[How to complete this task]:
Whenever a line in the material below includes "edged", copy that line.

[Data shown]:
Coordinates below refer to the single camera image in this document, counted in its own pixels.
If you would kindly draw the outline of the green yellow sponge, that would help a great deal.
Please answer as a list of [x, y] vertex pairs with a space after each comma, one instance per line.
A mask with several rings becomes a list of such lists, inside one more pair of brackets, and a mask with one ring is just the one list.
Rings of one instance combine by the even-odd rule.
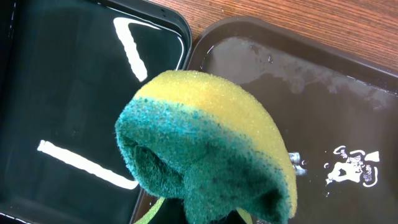
[[296, 175], [270, 114], [229, 80], [166, 71], [115, 124], [127, 168], [149, 194], [183, 201], [189, 223], [241, 209], [269, 223], [297, 211]]

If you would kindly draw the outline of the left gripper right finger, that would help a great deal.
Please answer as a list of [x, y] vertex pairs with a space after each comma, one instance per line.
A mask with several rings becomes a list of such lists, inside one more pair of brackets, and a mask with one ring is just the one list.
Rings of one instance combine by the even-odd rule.
[[226, 217], [217, 221], [217, 224], [246, 224], [237, 211], [233, 211]]

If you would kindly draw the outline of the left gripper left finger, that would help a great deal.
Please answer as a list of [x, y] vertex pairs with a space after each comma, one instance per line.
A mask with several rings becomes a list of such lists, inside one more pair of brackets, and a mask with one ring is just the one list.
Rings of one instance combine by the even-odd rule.
[[187, 224], [183, 200], [165, 199], [154, 216], [154, 224]]

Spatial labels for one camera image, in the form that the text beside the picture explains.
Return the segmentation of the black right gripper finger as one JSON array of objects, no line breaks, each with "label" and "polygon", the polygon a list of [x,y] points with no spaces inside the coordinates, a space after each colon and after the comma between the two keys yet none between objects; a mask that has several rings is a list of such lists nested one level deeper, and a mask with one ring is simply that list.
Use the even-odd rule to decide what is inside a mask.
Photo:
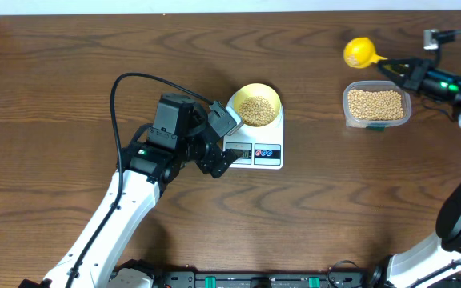
[{"label": "black right gripper finger", "polygon": [[424,62],[421,58],[397,58],[379,60],[377,67],[381,71],[393,74],[409,74]]},{"label": "black right gripper finger", "polygon": [[412,70],[406,67],[379,67],[379,72],[403,90],[417,91],[419,84],[411,78]]}]

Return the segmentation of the yellow measuring scoop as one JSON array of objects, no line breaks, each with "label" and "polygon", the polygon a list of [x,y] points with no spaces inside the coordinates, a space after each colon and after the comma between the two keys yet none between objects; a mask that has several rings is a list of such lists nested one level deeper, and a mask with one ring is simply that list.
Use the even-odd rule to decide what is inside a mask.
[{"label": "yellow measuring scoop", "polygon": [[354,38],[349,41],[344,48],[343,59],[349,67],[356,69],[367,68],[386,60],[376,54],[375,45],[369,38]]}]

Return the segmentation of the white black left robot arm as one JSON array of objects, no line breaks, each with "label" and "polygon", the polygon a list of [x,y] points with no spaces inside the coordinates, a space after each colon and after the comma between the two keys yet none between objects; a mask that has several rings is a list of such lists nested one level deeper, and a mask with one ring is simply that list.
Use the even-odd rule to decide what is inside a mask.
[{"label": "white black left robot arm", "polygon": [[41,282],[21,287],[109,287],[130,237],[160,198],[157,183],[139,172],[116,172],[106,196],[63,259]]}]

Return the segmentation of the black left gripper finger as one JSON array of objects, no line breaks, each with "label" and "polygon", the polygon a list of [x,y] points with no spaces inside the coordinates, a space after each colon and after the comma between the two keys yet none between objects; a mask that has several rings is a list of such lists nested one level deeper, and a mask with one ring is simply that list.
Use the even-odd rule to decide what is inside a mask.
[{"label": "black left gripper finger", "polygon": [[208,172],[213,178],[220,178],[237,159],[243,156],[241,150],[217,149],[210,157]]},{"label": "black left gripper finger", "polygon": [[231,116],[228,112],[218,114],[214,111],[202,114],[206,126],[200,133],[203,144],[215,144],[231,129]]}]

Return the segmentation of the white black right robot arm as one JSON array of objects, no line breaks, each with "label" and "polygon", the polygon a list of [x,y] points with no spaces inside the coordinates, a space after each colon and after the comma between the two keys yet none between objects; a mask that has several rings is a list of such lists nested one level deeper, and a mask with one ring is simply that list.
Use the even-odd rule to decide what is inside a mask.
[{"label": "white black right robot arm", "polygon": [[203,213],[224,229],[206,239],[214,263],[284,270],[349,253],[376,261],[370,287],[424,287],[461,270],[461,74],[437,59],[383,59],[345,50],[347,63],[376,63],[401,90],[448,104],[445,123],[337,131],[287,128],[284,171],[242,172],[208,190]]}]

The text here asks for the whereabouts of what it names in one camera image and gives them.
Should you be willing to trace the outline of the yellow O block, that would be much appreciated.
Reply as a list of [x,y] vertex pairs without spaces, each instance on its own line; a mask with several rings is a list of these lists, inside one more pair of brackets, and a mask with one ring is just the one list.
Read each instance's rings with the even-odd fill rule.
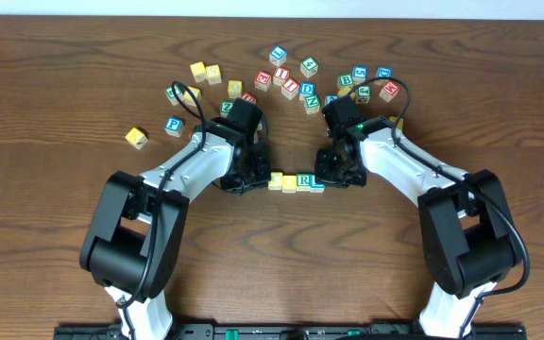
[[295,193],[297,191],[297,176],[283,175],[281,179],[281,190],[284,193]]

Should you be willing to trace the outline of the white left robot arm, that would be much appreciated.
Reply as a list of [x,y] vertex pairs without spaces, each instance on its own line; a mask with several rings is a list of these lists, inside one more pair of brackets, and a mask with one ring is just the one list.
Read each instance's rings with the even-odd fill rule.
[[189,205],[211,183],[242,195],[271,178],[256,130],[264,114],[237,99],[225,117],[203,121],[190,142],[139,176],[118,171],[106,181],[79,254],[103,286],[127,339],[163,339],[174,319],[164,288],[176,266]]

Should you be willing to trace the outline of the green R block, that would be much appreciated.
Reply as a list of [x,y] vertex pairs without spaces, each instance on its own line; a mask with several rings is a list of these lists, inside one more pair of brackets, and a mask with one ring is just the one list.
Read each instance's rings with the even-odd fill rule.
[[310,192],[311,191],[310,179],[311,179],[310,174],[297,174],[297,191]]

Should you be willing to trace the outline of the yellow C block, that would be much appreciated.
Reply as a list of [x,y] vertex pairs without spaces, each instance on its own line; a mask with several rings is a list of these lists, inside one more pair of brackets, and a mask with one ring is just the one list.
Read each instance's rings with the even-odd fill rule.
[[282,172],[272,172],[270,175],[270,180],[268,181],[269,190],[281,190],[282,189]]

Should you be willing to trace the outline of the yellow G block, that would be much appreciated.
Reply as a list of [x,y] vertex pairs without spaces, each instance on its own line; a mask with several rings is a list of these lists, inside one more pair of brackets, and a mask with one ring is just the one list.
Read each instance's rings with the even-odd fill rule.
[[351,88],[350,87],[343,87],[341,88],[338,93],[337,93],[338,96],[345,96],[345,95],[349,95],[352,99],[355,98],[355,93],[352,93],[351,92]]

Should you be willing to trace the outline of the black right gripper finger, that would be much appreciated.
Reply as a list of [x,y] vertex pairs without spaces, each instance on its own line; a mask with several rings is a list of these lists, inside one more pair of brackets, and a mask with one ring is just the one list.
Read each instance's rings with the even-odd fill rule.
[[339,184],[339,170],[336,154],[330,149],[319,149],[314,163],[315,180],[325,185]]
[[356,185],[359,187],[366,186],[366,169],[360,163],[345,163],[341,165],[342,175],[340,184],[343,187]]

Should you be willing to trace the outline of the blue 1 block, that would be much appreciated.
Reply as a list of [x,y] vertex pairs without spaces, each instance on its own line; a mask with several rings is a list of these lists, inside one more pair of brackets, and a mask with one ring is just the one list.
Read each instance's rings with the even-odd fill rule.
[[310,175],[310,192],[311,193],[323,193],[326,186],[323,183],[319,183],[315,179],[315,175]]

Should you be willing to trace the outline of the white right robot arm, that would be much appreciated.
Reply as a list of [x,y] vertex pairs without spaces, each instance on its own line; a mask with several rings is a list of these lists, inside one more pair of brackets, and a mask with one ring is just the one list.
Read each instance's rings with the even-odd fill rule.
[[418,324],[427,336],[471,336],[473,316],[496,285],[530,257],[517,232],[502,184],[483,170],[452,167],[411,143],[394,122],[366,119],[347,96],[322,110],[332,139],[320,149],[315,180],[363,187],[375,174],[418,209],[423,254],[434,285]]

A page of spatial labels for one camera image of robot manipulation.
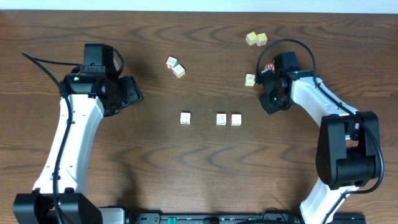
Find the red edged wooden block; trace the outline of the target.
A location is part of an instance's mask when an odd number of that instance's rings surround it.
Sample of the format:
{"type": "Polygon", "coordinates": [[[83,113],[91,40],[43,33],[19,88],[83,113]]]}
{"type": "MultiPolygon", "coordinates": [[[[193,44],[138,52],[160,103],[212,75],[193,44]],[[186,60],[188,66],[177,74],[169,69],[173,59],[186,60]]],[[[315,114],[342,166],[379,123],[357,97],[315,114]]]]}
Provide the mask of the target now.
{"type": "Polygon", "coordinates": [[[232,126],[240,126],[242,124],[242,115],[241,114],[232,114],[231,115],[231,125],[232,126]]]}

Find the blue letter X block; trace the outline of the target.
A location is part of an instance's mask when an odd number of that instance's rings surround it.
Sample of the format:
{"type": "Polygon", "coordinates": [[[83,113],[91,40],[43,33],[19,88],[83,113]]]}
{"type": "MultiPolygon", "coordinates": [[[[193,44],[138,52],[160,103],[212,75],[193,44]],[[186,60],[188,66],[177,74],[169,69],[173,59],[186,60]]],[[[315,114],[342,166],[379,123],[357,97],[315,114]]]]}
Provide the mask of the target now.
{"type": "Polygon", "coordinates": [[[216,125],[217,126],[224,126],[227,122],[227,115],[225,113],[218,113],[216,115],[216,125]]]}

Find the green edged wooden block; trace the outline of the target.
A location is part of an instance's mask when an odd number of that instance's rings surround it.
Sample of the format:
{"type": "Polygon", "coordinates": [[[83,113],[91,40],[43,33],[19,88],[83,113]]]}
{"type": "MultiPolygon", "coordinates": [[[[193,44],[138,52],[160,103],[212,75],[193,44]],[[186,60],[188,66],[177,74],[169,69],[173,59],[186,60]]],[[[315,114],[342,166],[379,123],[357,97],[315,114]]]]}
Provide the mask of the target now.
{"type": "Polygon", "coordinates": [[[191,113],[181,112],[180,114],[180,124],[190,124],[191,123],[191,113]]]}

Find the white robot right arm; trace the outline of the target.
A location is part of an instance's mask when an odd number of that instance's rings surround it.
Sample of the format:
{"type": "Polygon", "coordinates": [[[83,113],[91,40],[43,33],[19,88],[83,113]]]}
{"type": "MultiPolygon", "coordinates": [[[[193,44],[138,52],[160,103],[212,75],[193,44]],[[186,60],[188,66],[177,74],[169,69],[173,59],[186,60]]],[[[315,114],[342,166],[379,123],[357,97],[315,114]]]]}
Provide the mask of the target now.
{"type": "Polygon", "coordinates": [[[334,95],[313,70],[263,70],[256,82],[264,87],[260,102],[268,114],[301,106],[318,124],[315,157],[318,180],[300,204],[304,223],[331,223],[353,194],[368,194],[381,184],[384,161],[379,120],[334,95]]]}

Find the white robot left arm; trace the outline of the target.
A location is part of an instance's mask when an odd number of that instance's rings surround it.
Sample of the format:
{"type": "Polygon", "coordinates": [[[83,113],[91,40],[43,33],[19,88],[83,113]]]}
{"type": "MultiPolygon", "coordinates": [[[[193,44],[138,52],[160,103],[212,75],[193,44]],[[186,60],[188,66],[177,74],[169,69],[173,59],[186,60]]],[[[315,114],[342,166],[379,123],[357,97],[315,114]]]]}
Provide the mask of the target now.
{"type": "Polygon", "coordinates": [[[98,96],[71,94],[60,102],[52,148],[32,193],[17,194],[13,212],[19,223],[134,223],[122,207],[96,207],[86,197],[92,145],[106,112],[98,96]]]}

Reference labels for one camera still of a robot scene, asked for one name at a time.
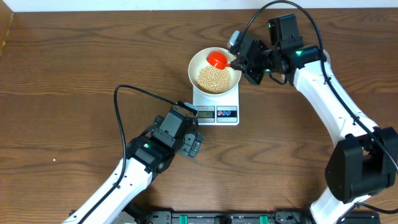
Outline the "red plastic scoop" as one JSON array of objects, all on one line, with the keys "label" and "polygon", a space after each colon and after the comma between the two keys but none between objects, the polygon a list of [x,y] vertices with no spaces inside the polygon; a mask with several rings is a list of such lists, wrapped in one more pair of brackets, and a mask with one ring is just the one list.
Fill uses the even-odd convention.
[{"label": "red plastic scoop", "polygon": [[206,57],[206,61],[213,67],[224,70],[226,67],[230,67],[226,56],[219,51],[211,51]]}]

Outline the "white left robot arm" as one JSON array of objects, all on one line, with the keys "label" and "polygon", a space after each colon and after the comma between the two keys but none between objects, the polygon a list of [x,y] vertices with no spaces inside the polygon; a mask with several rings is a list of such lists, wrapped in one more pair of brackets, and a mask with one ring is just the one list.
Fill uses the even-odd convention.
[{"label": "white left robot arm", "polygon": [[198,132],[197,114],[197,106],[179,101],[166,116],[157,116],[128,143],[106,182],[64,223],[112,223],[134,197],[169,168],[176,154],[196,157],[204,140]]}]

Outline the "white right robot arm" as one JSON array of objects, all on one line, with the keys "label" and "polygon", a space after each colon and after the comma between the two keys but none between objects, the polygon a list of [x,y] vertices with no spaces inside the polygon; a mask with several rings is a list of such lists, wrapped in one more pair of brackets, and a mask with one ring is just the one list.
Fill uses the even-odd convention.
[{"label": "white right robot arm", "polygon": [[310,223],[345,223],[368,198],[392,187],[397,175],[397,132],[380,128],[353,102],[319,45],[305,45],[293,14],[269,20],[271,43],[236,31],[228,42],[231,67],[253,85],[279,73],[310,102],[333,142],[327,187],[310,206]]}]

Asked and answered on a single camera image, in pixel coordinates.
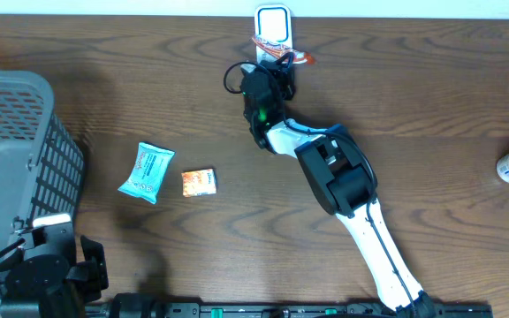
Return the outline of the red Top chocolate bar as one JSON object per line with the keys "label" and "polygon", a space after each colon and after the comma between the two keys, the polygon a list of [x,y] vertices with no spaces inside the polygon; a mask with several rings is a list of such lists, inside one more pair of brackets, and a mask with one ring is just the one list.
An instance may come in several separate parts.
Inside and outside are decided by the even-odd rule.
{"label": "red Top chocolate bar", "polygon": [[257,61],[275,62],[281,57],[292,54],[292,64],[315,64],[316,60],[308,53],[293,49],[280,42],[270,41],[260,35],[254,35],[251,40],[256,46]]}

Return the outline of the teal wet wipes pack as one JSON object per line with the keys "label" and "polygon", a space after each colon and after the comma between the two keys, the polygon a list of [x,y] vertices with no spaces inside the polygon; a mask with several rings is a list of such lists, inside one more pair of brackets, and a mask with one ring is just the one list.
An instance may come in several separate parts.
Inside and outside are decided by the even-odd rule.
{"label": "teal wet wipes pack", "polygon": [[165,173],[174,155],[172,150],[140,142],[131,174],[118,190],[156,204]]}

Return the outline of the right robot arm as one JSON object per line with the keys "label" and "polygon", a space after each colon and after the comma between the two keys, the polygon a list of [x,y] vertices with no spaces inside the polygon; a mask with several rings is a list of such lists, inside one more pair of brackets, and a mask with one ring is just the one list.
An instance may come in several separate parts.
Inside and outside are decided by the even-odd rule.
{"label": "right robot arm", "polygon": [[298,161],[322,209],[335,216],[357,245],[383,305],[398,317],[433,317],[433,300],[414,278],[385,224],[377,195],[378,179],[343,125],[311,128],[288,118],[292,99],[293,55],[276,61],[245,61],[239,94],[244,117],[259,148]]}

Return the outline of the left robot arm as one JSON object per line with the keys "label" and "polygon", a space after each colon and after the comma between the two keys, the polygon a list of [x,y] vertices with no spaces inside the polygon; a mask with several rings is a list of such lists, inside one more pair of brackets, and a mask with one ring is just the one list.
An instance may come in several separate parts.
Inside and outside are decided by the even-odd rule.
{"label": "left robot arm", "polygon": [[103,245],[82,236],[78,261],[72,223],[19,236],[25,245],[0,263],[0,316],[84,317],[85,305],[109,287]]}

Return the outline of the small orange box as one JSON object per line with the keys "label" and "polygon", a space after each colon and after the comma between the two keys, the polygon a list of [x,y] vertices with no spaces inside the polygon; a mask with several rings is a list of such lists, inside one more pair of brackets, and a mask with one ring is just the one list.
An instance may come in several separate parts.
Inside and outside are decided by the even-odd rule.
{"label": "small orange box", "polygon": [[217,193],[217,180],[213,169],[186,171],[181,173],[181,177],[185,197]]}

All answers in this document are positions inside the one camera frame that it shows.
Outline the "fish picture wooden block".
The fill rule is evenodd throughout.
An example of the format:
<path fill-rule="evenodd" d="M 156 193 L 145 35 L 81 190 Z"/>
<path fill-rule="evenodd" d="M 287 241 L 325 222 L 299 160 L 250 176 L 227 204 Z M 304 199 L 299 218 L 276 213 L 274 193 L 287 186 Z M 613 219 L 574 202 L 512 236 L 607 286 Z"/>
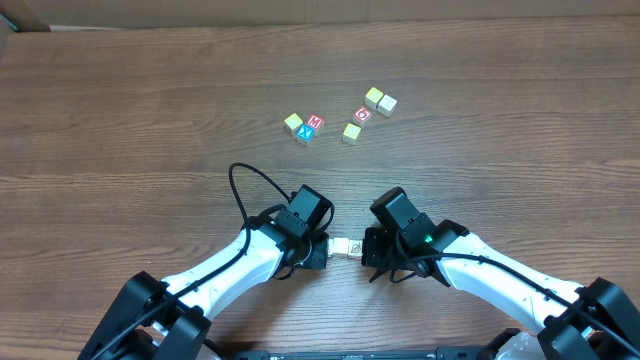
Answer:
<path fill-rule="evenodd" d="M 328 239 L 327 241 L 327 257 L 331 258 L 333 257 L 334 251 L 334 239 Z"/>

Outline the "leaf picture wooden block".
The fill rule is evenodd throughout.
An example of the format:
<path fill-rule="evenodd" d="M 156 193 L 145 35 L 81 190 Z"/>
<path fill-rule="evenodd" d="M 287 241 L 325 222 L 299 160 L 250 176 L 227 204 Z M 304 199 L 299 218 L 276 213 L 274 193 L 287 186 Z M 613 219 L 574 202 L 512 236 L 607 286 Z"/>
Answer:
<path fill-rule="evenodd" d="M 363 242 L 357 240 L 348 241 L 347 257 L 350 259 L 360 259 L 363 255 Z"/>

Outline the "yellow S wooden block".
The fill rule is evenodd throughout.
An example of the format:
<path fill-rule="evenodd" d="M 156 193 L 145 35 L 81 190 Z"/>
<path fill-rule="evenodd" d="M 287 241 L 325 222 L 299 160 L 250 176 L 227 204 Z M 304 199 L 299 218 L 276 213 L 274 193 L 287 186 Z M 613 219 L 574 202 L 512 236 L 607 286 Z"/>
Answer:
<path fill-rule="evenodd" d="M 332 254 L 336 256 L 347 256 L 350 252 L 348 238 L 334 238 L 332 240 Z"/>

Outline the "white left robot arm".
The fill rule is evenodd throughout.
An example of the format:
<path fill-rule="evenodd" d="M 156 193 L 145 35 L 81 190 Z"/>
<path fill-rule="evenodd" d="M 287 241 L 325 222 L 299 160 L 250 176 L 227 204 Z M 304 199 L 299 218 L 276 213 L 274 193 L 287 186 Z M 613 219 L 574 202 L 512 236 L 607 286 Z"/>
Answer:
<path fill-rule="evenodd" d="M 157 280 L 142 271 L 119 291 L 81 350 L 81 359 L 214 359 L 204 348 L 212 320 L 285 266 L 284 234 L 273 222 L 239 233 L 220 252 Z"/>

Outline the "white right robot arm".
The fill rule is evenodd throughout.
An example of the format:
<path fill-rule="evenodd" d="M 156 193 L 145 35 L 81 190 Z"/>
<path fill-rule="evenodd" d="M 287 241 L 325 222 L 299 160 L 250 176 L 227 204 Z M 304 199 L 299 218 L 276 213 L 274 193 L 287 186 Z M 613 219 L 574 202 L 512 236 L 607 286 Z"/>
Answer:
<path fill-rule="evenodd" d="M 362 263 L 375 276 L 405 270 L 490 303 L 526 328 L 504 332 L 489 359 L 636 359 L 639 310 L 616 284 L 584 286 L 538 272 L 491 248 L 466 227 L 414 221 L 366 229 Z"/>

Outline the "blue X wooden block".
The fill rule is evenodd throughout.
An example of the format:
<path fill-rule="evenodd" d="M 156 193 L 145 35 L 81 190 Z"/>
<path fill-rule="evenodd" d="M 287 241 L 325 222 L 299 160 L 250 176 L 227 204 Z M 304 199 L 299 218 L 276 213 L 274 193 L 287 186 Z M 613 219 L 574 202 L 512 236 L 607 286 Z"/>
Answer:
<path fill-rule="evenodd" d="M 302 124 L 296 132 L 296 140 L 306 146 L 310 145 L 315 136 L 315 129 L 307 124 Z"/>

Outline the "red M wooden block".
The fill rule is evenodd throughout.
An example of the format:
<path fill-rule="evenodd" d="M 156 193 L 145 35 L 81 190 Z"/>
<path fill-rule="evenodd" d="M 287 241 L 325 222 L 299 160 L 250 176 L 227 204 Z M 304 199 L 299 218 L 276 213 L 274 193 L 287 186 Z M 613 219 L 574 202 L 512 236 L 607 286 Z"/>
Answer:
<path fill-rule="evenodd" d="M 314 129 L 314 135 L 317 136 L 323 129 L 325 119 L 317 114 L 311 114 L 306 121 L 306 124 Z"/>

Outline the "yellow block beside M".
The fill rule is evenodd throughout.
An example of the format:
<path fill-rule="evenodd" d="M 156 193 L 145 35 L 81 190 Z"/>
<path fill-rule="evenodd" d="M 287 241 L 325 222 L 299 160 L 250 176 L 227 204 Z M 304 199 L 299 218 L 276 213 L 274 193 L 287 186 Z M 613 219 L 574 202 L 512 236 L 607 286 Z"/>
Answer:
<path fill-rule="evenodd" d="M 295 136 L 298 129 L 304 122 L 297 113 L 292 113 L 284 119 L 284 127 L 288 133 Z"/>

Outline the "red top wooden block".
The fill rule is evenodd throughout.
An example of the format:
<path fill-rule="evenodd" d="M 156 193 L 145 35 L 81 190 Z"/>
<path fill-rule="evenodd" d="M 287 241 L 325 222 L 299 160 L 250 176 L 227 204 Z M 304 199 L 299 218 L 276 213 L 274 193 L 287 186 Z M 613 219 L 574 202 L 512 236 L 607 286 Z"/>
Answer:
<path fill-rule="evenodd" d="M 364 128 L 369 123 L 372 116 L 373 114 L 369 108 L 367 108 L 366 106 L 360 106 L 358 109 L 355 110 L 353 114 L 352 122 L 355 125 L 361 128 Z"/>

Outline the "plain cream wooden block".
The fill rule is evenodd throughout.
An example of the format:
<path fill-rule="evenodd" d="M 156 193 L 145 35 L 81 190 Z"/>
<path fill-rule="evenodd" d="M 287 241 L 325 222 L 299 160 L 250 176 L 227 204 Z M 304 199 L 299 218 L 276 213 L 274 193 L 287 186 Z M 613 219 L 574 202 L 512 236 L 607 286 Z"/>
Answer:
<path fill-rule="evenodd" d="M 397 100 L 385 94 L 377 104 L 377 111 L 389 118 L 397 106 Z"/>

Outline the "yellow top wooden block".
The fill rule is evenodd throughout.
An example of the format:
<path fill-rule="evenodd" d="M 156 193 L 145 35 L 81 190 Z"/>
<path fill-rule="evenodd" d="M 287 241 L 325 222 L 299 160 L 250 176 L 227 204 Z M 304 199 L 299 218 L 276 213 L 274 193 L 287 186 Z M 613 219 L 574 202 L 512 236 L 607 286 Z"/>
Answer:
<path fill-rule="evenodd" d="M 384 97 L 384 93 L 376 87 L 371 87 L 365 94 L 364 103 L 369 108 L 376 110 L 378 103 Z"/>

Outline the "cardboard backdrop panel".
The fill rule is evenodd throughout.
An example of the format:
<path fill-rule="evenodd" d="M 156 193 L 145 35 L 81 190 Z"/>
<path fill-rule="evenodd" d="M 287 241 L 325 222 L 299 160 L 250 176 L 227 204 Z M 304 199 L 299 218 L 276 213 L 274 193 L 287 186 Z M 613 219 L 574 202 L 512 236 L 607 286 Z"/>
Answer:
<path fill-rule="evenodd" d="M 639 0 L 1 0 L 23 31 L 637 15 Z"/>

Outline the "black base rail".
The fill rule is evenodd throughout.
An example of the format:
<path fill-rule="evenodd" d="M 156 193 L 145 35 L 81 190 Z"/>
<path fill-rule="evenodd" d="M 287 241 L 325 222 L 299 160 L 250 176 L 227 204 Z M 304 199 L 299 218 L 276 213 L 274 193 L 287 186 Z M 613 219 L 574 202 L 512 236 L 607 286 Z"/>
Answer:
<path fill-rule="evenodd" d="M 489 360 L 496 351 L 486 346 L 440 346 L 435 350 L 269 352 L 247 350 L 225 352 L 206 342 L 198 359 L 226 360 Z"/>

[Task output]:
Find the red edged wooden block; trace the outline of the target.
Find the green edged wooden block; trace the outline of the target.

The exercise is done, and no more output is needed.